O mecanismo descoberto que controla a expressão de transposões, poderá ser extensível aos eucariontes (como a mosca da fruta, a ameba e as algas).
Os transposões são elementos muito importantes no genoma (constituindo cerca de 45% do ADN humano) e encontram-se envolvidos na evolução dos organismos. Uma vez que estas sequências de genes têm a capacidade de se integrarem numa posição diferente da original, podem alterar a função e organização de outros genes, causando mutações prejudiciais para as células e organismo.
Posto isto, foi necessário perceber a forma de controlar de modo efectivo a sua expressão, até porque se estas mutações ocorrerem nas células sexuais serão transmitidas à descendência.
No início, os cientistas observaram que os transposões da Arabidopsis thaliana geralmente se encontravam silenciados na planta adulta, mas activos nos seus grãos de pólen (constituídos por um núcleo vegetativo, que não contribui com material genético para a nova planta, e duas células sexuais masculinas).
Posteriormente, através da técnica desenvolvida por este grupo de investigadores, conseguiram localizar a actividade dos transposões no núcleo vegetativo e revelar o seu papel fundamental no controle de expressão destes elementos nas células sexuais. Comparando o material genético de ambos os núcleos, observaram a activação de transposões no DNA do núcleo vegetativo e seu silenciamento no DNA hereditário das células sexuais.
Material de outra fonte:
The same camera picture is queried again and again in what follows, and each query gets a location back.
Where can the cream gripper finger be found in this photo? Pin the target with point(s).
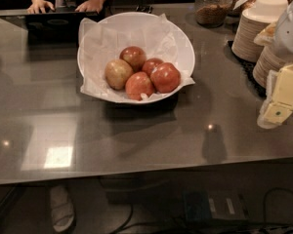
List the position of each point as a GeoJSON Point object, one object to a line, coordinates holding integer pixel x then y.
{"type": "Point", "coordinates": [278, 105]}

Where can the black tray mat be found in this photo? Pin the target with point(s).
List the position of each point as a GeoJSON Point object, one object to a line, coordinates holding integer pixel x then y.
{"type": "Point", "coordinates": [247, 68]}

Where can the paper plate stack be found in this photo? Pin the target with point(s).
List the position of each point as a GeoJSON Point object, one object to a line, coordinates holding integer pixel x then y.
{"type": "Point", "coordinates": [267, 61]}
{"type": "Point", "coordinates": [250, 25]}

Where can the red apple middle hidden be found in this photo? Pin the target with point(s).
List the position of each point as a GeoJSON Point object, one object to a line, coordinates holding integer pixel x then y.
{"type": "Point", "coordinates": [150, 64]}

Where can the glass jar with grains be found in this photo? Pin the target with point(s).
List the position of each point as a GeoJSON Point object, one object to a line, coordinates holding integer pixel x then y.
{"type": "Point", "coordinates": [211, 13]}

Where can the white paper liner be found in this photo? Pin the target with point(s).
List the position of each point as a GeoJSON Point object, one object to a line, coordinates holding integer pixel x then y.
{"type": "Point", "coordinates": [101, 46]}

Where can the white slipper under table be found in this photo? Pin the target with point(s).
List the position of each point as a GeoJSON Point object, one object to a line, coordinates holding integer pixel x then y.
{"type": "Point", "coordinates": [62, 209]}

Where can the dark box under table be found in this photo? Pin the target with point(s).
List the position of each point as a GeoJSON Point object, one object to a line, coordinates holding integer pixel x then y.
{"type": "Point", "coordinates": [214, 207]}

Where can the person's right hand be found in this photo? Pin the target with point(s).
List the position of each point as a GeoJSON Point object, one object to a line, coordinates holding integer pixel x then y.
{"type": "Point", "coordinates": [40, 7]}

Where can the yellowish apple left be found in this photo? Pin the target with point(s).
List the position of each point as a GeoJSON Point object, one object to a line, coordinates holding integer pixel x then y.
{"type": "Point", "coordinates": [117, 72]}

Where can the front paper plate stack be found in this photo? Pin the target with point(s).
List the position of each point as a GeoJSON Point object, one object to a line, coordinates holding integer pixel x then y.
{"type": "Point", "coordinates": [267, 61]}

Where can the back paper plate stack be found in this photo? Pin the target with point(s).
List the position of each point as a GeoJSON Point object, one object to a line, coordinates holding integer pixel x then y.
{"type": "Point", "coordinates": [250, 25]}

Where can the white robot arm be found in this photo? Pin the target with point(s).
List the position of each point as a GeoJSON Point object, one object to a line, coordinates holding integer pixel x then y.
{"type": "Point", "coordinates": [282, 42]}

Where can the red apple back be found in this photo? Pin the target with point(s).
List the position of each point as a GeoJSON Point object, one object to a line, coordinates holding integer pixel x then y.
{"type": "Point", "coordinates": [135, 56]}

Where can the black laptop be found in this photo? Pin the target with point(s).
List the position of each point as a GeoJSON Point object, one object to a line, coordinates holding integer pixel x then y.
{"type": "Point", "coordinates": [53, 27]}

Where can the white paper bowl stack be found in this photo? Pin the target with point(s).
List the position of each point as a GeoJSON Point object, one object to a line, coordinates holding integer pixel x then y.
{"type": "Point", "coordinates": [266, 10]}

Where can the person's left hand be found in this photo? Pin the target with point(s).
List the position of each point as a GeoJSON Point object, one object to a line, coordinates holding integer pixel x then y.
{"type": "Point", "coordinates": [90, 6]}

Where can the red apple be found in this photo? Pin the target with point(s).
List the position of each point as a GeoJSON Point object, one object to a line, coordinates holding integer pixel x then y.
{"type": "Point", "coordinates": [165, 77]}
{"type": "Point", "coordinates": [139, 84]}
{"type": "Point", "coordinates": [135, 56]}

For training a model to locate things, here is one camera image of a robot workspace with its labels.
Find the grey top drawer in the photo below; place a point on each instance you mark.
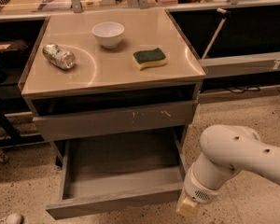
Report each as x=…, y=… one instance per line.
x=116, y=120

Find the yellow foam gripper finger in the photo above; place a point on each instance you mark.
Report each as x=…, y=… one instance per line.
x=186, y=207

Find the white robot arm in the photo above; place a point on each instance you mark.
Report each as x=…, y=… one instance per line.
x=225, y=152

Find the grey drawer cabinet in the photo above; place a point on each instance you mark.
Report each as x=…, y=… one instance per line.
x=107, y=78

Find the black chair leg frame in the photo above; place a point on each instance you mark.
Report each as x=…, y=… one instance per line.
x=16, y=108

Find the crushed silver soda can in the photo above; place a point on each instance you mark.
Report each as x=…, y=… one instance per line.
x=58, y=56

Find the grey drawer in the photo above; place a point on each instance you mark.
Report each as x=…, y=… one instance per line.
x=116, y=120
x=112, y=172

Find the white ceramic bowl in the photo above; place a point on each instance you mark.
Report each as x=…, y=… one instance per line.
x=108, y=34

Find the green and yellow sponge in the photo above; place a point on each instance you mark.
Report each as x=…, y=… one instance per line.
x=149, y=58

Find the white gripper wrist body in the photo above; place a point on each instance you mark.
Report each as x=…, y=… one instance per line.
x=196, y=188

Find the grey low shelf board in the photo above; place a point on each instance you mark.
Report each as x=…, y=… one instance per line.
x=242, y=65

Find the white shoe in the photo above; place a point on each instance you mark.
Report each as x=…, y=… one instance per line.
x=14, y=218

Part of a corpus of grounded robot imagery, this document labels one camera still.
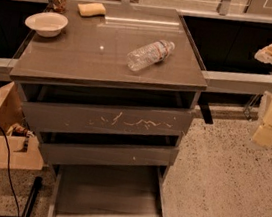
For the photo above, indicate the white bowl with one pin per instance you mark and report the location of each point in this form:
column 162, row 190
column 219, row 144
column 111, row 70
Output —
column 47, row 24

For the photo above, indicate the grey drawer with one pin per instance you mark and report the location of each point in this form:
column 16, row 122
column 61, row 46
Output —
column 75, row 109
column 108, row 191
column 108, row 149

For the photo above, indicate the grey drawer cabinet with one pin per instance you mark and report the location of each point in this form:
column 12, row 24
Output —
column 93, row 52

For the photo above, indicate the cardboard box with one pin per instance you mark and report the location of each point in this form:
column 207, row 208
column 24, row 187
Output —
column 20, row 149

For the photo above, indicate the grey middle drawer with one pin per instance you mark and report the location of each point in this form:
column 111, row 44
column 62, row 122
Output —
column 108, row 149

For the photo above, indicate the yellow sponge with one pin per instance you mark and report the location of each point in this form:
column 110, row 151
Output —
column 91, row 9

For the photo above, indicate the grey top drawer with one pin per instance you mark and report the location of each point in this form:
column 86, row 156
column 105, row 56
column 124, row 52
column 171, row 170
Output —
column 75, row 109

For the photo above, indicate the black stand post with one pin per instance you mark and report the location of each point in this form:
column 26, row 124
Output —
column 36, row 187

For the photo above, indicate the clear plastic water bottle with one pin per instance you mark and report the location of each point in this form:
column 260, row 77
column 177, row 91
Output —
column 151, row 54

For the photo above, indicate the grey bottom drawer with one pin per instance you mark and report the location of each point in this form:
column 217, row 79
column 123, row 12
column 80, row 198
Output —
column 108, row 191

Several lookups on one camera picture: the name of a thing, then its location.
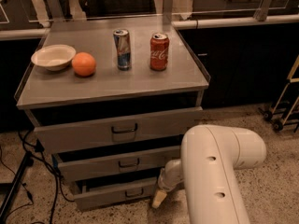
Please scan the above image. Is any grey bottom drawer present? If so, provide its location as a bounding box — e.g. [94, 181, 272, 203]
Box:
[74, 177, 157, 211]

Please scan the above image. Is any yellow wheeled cart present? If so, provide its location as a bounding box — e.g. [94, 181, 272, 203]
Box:
[259, 55, 299, 132]

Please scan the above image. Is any black floor cable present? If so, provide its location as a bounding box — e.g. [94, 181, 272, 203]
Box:
[0, 129, 78, 224]

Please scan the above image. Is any red cola can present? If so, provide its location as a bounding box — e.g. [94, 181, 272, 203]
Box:
[150, 33, 169, 71]

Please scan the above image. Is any grey drawer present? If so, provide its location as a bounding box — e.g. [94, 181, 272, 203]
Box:
[58, 146, 180, 182]
[74, 177, 157, 211]
[35, 106, 202, 153]

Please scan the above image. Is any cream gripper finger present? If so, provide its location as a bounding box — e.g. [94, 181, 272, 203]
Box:
[151, 189, 167, 208]

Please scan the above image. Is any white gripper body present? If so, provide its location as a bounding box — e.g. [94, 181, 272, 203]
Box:
[158, 170, 183, 192]

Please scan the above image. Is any white bowl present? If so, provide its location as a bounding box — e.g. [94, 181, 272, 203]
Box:
[31, 45, 76, 71]

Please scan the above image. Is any white horizontal rail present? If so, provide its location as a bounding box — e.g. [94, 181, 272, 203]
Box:
[0, 15, 299, 41]

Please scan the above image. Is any grey middle drawer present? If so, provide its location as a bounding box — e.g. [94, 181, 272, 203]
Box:
[58, 146, 180, 182]

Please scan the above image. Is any black tripod leg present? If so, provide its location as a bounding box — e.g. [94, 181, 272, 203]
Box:
[0, 151, 33, 224]

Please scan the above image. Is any blue silver energy drink can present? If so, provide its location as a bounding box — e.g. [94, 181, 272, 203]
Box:
[113, 29, 131, 71]

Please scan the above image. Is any grey metal post right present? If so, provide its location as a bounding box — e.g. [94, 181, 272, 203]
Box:
[253, 0, 272, 21]

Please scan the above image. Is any orange fruit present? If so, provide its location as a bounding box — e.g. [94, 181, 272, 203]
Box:
[72, 52, 96, 77]

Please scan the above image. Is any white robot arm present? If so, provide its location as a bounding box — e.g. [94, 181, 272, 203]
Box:
[152, 125, 266, 224]

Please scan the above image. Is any grey metal post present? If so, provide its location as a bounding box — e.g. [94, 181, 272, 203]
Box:
[162, 0, 173, 24]
[47, 0, 64, 22]
[253, 0, 272, 21]

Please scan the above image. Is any grey metal drawer cabinet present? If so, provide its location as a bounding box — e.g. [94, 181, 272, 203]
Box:
[14, 15, 211, 212]

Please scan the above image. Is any grey top drawer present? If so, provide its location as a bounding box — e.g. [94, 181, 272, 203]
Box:
[35, 106, 202, 153]

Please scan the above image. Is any grey metal post left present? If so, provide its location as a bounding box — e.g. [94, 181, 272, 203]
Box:
[47, 0, 64, 22]

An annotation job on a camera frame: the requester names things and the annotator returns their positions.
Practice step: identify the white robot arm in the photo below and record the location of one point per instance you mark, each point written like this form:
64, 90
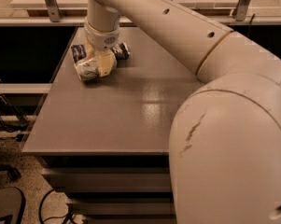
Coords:
225, 140

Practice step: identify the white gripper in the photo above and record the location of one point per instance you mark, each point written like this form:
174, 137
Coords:
102, 41

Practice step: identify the black office chair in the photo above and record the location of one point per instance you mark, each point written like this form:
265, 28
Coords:
12, 204

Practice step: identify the grey drawer cabinet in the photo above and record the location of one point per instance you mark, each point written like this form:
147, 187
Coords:
104, 144

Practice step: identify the metal railing post right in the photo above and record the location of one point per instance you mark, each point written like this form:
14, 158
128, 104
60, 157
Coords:
239, 14

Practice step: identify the metal railing post left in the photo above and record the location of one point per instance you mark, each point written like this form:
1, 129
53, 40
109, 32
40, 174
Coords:
53, 10

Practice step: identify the blue chip bag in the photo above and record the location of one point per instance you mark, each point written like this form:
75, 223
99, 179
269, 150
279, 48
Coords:
120, 51

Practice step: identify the green white 7up can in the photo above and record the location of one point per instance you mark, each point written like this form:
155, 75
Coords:
87, 69

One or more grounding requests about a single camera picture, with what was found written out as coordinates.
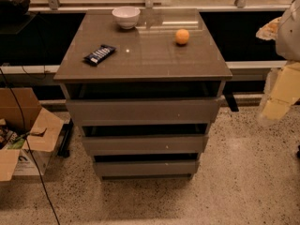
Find grey top drawer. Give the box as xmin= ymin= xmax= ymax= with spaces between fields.
xmin=66 ymin=99 xmax=219 ymax=126

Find orange fruit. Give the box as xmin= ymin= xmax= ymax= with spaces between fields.
xmin=175 ymin=29 xmax=189 ymax=45

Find open cardboard box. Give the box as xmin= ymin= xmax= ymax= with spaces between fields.
xmin=0 ymin=88 xmax=64 ymax=182

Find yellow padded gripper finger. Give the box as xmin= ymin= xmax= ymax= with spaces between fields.
xmin=258 ymin=62 xmax=300 ymax=127

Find grey drawer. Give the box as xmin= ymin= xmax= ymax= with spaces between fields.
xmin=93 ymin=161 xmax=200 ymax=177
xmin=66 ymin=99 xmax=219 ymax=126
xmin=82 ymin=135 xmax=208 ymax=156

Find black cable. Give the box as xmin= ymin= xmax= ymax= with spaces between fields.
xmin=0 ymin=67 xmax=61 ymax=225

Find grey drawer cabinet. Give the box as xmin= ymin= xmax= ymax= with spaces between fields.
xmin=54 ymin=8 xmax=232 ymax=180

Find white bowl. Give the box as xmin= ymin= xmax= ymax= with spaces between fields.
xmin=112 ymin=7 xmax=141 ymax=29

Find black object on shelf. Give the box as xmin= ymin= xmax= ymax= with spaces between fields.
xmin=0 ymin=0 xmax=31 ymax=16

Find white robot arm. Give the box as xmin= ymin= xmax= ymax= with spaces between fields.
xmin=256 ymin=0 xmax=300 ymax=127

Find grey bottom drawer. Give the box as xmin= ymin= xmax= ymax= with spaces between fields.
xmin=93 ymin=161 xmax=200 ymax=177

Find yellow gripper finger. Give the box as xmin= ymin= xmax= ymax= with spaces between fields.
xmin=256 ymin=17 xmax=281 ymax=40

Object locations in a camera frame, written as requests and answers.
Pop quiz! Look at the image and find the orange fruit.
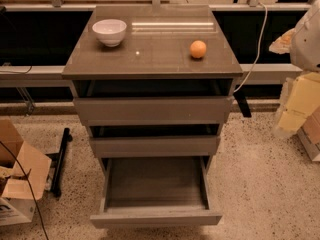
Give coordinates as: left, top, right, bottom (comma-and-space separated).
190, 40, 207, 59

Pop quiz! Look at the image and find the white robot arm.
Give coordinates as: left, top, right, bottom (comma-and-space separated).
269, 0, 320, 138

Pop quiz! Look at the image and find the grey drawer cabinet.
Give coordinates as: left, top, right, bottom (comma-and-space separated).
61, 4, 244, 230

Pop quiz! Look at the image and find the top grey drawer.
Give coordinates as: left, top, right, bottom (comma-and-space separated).
74, 97, 232, 126

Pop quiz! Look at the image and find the middle grey drawer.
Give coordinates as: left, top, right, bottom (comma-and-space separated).
89, 136, 220, 158

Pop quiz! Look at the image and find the bottom grey open drawer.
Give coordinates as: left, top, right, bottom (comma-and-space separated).
90, 157, 222, 228

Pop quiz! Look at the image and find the cardboard box right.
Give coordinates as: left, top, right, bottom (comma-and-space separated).
298, 107, 320, 162

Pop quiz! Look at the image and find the white ceramic bowl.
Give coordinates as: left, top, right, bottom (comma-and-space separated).
92, 19, 127, 47

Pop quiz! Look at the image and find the black metal stand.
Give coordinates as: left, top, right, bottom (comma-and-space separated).
48, 128, 73, 198

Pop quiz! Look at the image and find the open cardboard box left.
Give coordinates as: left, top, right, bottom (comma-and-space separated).
0, 118, 51, 226

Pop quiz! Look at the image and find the white cable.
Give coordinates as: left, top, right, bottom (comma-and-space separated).
233, 2, 269, 94

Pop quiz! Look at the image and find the black table leg bracket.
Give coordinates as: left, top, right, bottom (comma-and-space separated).
233, 90, 252, 118

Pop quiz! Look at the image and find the black cable left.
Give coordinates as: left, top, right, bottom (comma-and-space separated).
0, 140, 50, 240
Usando a técnica de separação das células, os cientistas foram perceber o porquê dos transposões não serem activados nas células sexuais. Observaram a existência de silenciadores de genes, os siRNA (small interference RNAs ou pequenos RNAs de interferência), que se acumulavam nas células sexuais vizinhas. Aaí actuam dois siRNA’s sobre os transposões e silenciam a sua expressão, prevenindo desta forma a sua mutação.
O próximo passo é perceber o papel que desempenham os genes que são activados no desenvolvimento das células sexuais e no futuro embrião.
Uma vez que a acumulação de siRNAs também se observa na mosca da fruta, este processo de silenciamento de transposões é também comum a eucariontes, actuando em resposta à activação de transposões em núcleos adjacentes ao que transporta a informaço genética hereditária.